● YOUR TASK
Would you please copy exactly the line with "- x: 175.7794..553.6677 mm" and all lines that follow it in the data below, through the last one?

○ ○ ○

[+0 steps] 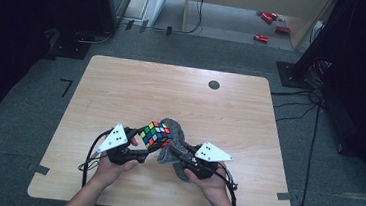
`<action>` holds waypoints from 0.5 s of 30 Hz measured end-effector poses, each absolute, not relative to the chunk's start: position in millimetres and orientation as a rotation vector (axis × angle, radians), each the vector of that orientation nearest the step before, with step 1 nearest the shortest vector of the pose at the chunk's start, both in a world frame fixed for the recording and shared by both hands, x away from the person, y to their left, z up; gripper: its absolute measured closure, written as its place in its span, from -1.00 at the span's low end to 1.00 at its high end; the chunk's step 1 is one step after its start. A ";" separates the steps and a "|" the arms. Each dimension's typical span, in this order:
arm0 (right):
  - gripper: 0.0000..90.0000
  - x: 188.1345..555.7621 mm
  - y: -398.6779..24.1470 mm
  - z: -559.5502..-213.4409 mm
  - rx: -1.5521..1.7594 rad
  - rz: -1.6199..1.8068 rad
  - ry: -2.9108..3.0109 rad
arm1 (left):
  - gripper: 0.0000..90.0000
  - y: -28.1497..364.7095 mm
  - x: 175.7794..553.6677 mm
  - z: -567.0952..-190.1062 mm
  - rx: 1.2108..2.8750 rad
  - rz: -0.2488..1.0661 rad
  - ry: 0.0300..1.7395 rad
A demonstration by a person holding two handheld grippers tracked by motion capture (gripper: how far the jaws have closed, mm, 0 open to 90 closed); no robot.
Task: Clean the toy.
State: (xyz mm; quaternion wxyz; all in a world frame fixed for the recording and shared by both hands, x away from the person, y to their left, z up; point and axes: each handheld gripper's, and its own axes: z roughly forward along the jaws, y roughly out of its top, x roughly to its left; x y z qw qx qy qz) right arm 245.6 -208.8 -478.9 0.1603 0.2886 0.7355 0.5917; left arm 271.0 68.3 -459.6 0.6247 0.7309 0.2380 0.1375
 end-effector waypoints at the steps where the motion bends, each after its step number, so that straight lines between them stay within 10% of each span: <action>1: 0.55 246.2 -207.7 -482.0 0.822 1.700 2.116 | -0.22 68.6 272.2 -460.3 1.675 0.304 0.551; 15: 0.51 257.1 -230.0 -484.0 0.927 1.754 2.047 | -0.22 64.2 284.3 -471.8 1.694 0.242 0.595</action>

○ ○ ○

● ANSWER FOR THIS EXERCISE
  - x: 175.7794..553.6677 mm
  - z: -567.0952..-190.1062 mm
  - rx: 1.2108..2.8750 rad
  - rz: -0.2488..1.0661 rad
  - ry: 0.0300..1.7395 rad
A demonstration by a person holding two handheld grippers tracked by motion capture (gripper: how far the jaws have closed, mm, 0 open to 90 closed); no robot.
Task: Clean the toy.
State: (xyz mm; quaternion wxyz; all in a world frame fixed for the recording and shared by both hands, x away from the person, y to their left, z up; point and axes: each handheld gripper's, and its own axes: z roughly forward along the jaws, y roughly out of its top, x roughly to its left; x y z qw qx qy qz) right arm 245.6 -208.8 -478.9 0.1603 0.2886 0.7355 0.5917; left arm 271.0 68.3 -459.6 0.6247 0.7309 0.2380 0.1375
 end-effector waypoints at the steps where the motion bends, each after its step number, so that straight lines between them stay within 10% of each span: <action>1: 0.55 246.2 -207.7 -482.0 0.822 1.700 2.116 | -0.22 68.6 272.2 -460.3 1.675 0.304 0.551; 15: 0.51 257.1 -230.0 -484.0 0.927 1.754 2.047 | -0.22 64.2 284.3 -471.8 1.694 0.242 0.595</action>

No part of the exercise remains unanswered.